Western blot analysis and antibodies
Proteins were resolved by SDS–PAGE using Criterion TGX Precast gels (Bio-Rad) and transferred onto nitrocellulose membranes using the Trans Turbo Blot system (Bio-Rad). Membranes were blocked in TBS buffer containing 5% (wt/vol) BSA or 5% (wt/vol) milk and 0.01% (vol/vol) Tween-20 for 1 h at RT. Primary antibodies diluted in blocking buffer were incubated overnight at 4 °C. Peroxidase-conjugated secondary antibodies were incubated for 2 h at RT. Immunoblots were visualized using Clarity Western ECL kit (Bio-Rad) and the ChemiDoc MP Imaging System (Bio-Rad). Primary anti-human antibodies were obtained from Cell Signaling Technologies and used at the following dilutions: ANGPT2 (D200; rabbit, 50697), pan-AKT (rabbit, 4691), phospho-AKT (D9E; rabbit, Ser473, 4060) and phospho-TYR (mouse, 96215) at a dilution of 1:1,000; phospho-S6 ribosomal protein (rabbit, Ser235/236, 4857) and S6 ribosomal protein (5G10; rabbit, 2217) at a dilution of 1:5,000; α/β-tubulin (rabbit, 2148) at a dilution of 1:5,000; and V5-tag (D3H8Q; rabbit, 13202) at a dilution of 1:2,500. Anti-TIE2 antibody (goat, AF313) was obtained from R&D Systems and used at a dilution of 1:1,000. Horseradish peroxidase-conjugated secondary antibodies from Jackson ImmunoResearch were applied at a dilution of 1:5,000, including goat anti-rabbit (111-035-008), rabbit anti-mouse (315-035-003) and rabbit anti-goat (305-036-008).
Statistics and reproducibility
GraphPad Prism 10 software was utilized for statistical analysis and graphical representation of the data. For comparisons involving multiple groups, one-way ANOVA was applied, followed by Tukey’s multiple-comparison test. Data between two groups were compared with unpaired or paired two-tailed Student’s t-test assuming equal variance. When the data were not normally distributed, a Mann–Whitney U-test was used instead. Differences were considered statistically significant when the adjusted P value was below the predetermined threshold: ****P < 0.0001, ***P < 0.001, **P < 0.01, *P < 0.05; NS, P > 0.05. The specific methods used for multiple-testing corrections are described in the respective figure legends. For GO term analysis using GOstats, a standard hypergeometric tests was performed to assess the enrichment of GO terms within specific DEG lists. The GO term sizes were set to contain a minimum of 5 and a maximum of 1,000 members of the mouse genome.
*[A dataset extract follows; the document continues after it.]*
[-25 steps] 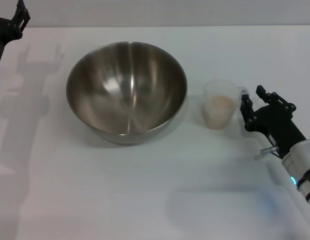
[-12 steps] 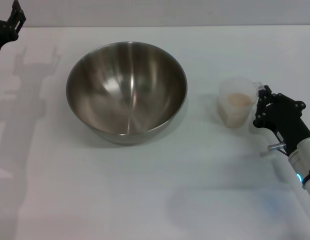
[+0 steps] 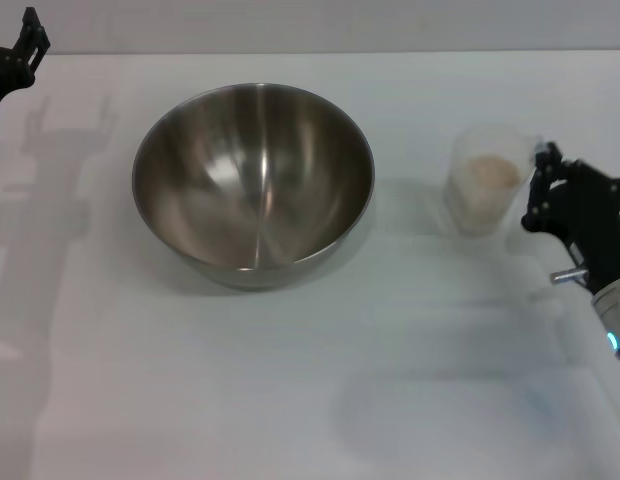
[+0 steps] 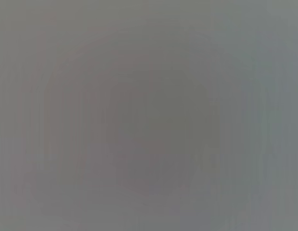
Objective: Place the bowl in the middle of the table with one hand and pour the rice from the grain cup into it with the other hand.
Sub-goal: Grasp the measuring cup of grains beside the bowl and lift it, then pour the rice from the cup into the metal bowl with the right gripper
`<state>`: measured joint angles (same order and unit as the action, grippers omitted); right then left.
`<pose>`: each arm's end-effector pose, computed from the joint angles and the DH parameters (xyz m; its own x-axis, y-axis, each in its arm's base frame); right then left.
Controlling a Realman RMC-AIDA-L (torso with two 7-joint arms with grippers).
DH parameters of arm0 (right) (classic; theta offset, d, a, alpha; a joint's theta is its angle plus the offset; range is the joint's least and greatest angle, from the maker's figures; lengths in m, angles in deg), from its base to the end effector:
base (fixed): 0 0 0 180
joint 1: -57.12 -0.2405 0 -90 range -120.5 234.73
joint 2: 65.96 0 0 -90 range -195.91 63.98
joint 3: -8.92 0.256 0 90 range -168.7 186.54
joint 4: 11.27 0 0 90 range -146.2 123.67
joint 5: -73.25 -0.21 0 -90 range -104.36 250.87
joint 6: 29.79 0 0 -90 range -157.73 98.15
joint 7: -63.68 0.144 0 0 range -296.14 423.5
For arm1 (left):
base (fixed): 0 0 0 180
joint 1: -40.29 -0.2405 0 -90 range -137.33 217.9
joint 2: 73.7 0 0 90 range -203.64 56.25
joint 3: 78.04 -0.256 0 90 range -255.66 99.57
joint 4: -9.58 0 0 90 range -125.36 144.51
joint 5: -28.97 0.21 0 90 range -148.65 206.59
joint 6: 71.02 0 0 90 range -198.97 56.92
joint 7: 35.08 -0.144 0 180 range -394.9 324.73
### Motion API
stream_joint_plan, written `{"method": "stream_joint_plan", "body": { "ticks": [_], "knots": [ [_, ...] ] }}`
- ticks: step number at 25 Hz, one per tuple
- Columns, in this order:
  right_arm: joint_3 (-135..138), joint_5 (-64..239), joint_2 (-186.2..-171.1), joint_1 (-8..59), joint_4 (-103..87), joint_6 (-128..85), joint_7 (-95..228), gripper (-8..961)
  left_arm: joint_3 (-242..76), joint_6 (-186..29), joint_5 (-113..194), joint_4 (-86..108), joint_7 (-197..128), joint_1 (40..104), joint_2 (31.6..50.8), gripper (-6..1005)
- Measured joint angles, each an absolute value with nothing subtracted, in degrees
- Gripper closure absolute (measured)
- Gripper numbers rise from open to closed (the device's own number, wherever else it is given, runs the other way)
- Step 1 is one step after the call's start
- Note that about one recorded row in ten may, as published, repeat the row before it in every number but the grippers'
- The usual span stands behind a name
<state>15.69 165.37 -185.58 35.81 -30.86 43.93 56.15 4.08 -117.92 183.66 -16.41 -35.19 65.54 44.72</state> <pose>0.3102 0.2795 -0.0642 0.7551 0.0272 -0.6551 -0.6374 -0.2036 -0.7432 -0.3013 0.3905 0.0191 0.7445 -0.0486 0.6659 0.6652 -0.0305 -0.7460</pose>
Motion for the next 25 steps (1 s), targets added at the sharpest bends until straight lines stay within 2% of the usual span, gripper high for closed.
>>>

Cluster markers from scRNA-seq data were identified using the Wilcoxon rank-sum test, and marker genes were selected based on the adjusted P value with Bonferroni correction and logarithmic fold change as indicated. Data with N ≥ 2 were independently replicated in separate experiments, using mice from at least two different litters.
Reporting summary
Further information on research design is available in the Nature Portfolio Reporting Summary linked to this article.
Data availability
Source data are provided with this paper. All other data supporting the findings of this study are available within the paper and its Supplementary Information. Any additional information required to interpret, replicate or build upon the findings of this study are available from the corresponding author upon reasonable request.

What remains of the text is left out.